**TASK DESCRIPTION**
Report every line of the data that includes "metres".
== GIVEN DATA ==
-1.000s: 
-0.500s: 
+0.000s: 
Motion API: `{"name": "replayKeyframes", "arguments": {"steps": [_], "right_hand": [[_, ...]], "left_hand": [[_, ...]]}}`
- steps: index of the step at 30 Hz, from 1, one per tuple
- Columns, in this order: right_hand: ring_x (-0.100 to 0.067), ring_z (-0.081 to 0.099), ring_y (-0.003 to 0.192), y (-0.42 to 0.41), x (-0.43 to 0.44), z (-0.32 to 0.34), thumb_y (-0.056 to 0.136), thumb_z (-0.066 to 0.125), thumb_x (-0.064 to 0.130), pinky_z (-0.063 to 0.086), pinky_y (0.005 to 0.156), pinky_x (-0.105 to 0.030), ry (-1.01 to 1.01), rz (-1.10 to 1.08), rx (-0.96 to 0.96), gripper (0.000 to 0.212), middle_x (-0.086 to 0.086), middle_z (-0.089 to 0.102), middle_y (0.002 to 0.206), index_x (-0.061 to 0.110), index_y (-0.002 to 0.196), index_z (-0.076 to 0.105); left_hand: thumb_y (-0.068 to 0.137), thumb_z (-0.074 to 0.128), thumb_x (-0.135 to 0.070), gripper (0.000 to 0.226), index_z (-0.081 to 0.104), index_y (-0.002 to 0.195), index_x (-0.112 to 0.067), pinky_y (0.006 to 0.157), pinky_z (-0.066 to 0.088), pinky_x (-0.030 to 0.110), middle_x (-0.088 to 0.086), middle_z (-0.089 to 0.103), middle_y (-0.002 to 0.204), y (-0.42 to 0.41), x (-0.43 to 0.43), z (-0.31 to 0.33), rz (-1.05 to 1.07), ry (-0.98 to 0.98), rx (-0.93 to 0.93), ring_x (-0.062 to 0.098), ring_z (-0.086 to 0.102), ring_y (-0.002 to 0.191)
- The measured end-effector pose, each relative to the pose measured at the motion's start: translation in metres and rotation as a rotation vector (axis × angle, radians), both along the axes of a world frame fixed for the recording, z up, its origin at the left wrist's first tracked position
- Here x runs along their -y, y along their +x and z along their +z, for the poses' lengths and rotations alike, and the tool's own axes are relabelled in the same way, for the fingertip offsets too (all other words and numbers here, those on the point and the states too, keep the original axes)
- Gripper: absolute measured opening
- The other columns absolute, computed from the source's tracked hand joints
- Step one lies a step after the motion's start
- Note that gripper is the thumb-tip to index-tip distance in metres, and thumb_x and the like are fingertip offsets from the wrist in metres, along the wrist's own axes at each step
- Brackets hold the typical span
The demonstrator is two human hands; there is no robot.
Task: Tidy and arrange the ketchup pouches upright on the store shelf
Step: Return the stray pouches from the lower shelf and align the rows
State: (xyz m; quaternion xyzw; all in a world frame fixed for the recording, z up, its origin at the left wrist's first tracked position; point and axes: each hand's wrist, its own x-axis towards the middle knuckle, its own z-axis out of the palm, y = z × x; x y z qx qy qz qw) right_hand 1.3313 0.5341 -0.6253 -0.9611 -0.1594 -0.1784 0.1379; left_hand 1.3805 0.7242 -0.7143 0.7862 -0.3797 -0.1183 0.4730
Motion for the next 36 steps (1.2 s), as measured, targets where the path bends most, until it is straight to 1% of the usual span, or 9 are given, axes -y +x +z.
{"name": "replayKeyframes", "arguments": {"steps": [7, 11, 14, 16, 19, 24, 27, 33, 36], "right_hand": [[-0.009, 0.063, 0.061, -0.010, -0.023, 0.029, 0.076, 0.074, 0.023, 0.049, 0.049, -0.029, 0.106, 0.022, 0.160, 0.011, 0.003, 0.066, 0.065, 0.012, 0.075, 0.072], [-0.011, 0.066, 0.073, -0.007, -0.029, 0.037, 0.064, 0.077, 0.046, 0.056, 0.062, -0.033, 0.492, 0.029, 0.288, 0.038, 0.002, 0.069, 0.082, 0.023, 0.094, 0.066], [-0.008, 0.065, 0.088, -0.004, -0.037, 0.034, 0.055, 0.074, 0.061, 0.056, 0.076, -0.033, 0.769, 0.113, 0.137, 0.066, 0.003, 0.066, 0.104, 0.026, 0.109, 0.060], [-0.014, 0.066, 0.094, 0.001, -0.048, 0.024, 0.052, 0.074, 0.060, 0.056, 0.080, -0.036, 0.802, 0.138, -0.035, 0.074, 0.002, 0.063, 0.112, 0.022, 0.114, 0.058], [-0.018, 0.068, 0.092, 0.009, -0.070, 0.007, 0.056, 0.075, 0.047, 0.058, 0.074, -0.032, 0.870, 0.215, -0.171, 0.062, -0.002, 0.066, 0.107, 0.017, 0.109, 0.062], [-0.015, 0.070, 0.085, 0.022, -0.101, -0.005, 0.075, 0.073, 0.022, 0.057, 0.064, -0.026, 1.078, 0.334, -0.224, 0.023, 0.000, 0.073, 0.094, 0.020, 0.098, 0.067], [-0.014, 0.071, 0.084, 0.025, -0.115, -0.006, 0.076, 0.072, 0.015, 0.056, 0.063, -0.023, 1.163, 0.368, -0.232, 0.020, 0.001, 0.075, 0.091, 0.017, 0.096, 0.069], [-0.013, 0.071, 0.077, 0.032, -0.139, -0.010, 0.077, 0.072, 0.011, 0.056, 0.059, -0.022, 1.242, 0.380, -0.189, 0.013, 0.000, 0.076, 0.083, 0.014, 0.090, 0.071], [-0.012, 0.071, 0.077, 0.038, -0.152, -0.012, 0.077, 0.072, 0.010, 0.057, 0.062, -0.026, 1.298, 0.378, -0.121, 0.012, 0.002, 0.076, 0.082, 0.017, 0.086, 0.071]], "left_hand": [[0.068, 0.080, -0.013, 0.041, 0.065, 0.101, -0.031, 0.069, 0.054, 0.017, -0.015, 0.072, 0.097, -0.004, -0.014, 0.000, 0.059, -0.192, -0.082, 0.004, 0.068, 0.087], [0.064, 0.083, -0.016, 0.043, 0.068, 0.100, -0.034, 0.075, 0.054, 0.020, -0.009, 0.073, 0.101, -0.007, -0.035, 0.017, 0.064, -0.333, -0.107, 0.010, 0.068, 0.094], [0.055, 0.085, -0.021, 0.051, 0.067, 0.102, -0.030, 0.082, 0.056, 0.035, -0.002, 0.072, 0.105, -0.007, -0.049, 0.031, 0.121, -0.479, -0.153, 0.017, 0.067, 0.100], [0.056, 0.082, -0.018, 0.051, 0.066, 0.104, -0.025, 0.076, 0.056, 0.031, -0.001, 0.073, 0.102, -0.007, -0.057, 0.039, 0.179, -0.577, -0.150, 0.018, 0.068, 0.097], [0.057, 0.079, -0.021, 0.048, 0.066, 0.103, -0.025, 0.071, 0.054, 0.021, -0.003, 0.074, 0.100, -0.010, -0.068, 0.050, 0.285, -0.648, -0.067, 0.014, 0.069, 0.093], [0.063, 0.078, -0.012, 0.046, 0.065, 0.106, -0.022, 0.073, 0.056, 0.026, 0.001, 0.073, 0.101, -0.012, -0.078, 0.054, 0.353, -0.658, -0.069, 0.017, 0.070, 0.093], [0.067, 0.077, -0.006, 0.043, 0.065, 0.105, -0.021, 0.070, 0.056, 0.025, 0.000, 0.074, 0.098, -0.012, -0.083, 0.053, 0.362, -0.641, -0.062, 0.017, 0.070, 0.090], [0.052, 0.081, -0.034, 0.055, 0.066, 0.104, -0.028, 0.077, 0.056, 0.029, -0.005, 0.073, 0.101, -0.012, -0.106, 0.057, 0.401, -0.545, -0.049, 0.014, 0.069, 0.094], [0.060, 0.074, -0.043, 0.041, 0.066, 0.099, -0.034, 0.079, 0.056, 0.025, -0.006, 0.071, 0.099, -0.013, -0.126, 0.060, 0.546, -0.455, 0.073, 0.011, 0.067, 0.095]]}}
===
**RESPONSE**
- The measured end-effector pose, each relative to the pose measured at the motion's start: translation in metres and rotation as a rotation vector (axis × angle, radians), both along the axes of a world frame fixed for the recording, z up, its origin at the left wrist's first tracked position
- Note that gripper is the thumb-tip to index-tip distance in metres, and thumb_x and the like are fingertip offsets from the wrist in metres, along the wrist's own axes at each step

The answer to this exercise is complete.